What the task requires: This exercise asks for a copy of each line in the records below with the word "Segment" in it.

++++ Records for the task

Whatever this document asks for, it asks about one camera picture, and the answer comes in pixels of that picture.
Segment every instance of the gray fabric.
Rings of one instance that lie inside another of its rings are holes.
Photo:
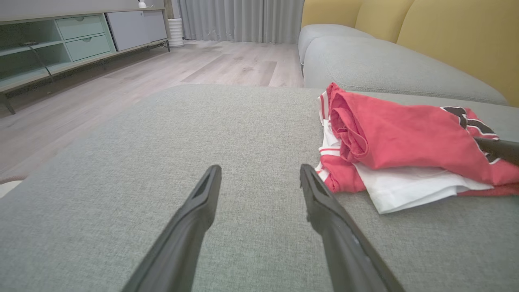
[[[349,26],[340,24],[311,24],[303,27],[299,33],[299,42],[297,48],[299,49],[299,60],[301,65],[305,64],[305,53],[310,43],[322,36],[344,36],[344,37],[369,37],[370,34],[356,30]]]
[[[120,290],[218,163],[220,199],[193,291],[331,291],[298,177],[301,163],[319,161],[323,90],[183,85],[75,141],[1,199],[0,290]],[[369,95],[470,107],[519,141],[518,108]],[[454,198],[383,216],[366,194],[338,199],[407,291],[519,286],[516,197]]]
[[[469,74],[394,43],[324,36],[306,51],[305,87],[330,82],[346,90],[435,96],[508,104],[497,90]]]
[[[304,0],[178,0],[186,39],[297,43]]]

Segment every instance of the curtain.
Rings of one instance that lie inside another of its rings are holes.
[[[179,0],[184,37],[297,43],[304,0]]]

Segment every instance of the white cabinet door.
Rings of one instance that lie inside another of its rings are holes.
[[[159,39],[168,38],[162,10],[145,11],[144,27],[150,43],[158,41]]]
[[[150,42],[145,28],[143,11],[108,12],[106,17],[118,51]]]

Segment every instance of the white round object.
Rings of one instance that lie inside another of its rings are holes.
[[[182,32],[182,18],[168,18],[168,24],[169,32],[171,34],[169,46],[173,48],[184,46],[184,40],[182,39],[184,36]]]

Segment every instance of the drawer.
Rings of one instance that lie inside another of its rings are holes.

++++++++

Written response:
Segment every instance of the gray fabric.
Segment every instance of the curtain.
Segment every instance of the white cabinet door.
Segment every instance of the white round object.
Segment every instance of the drawer.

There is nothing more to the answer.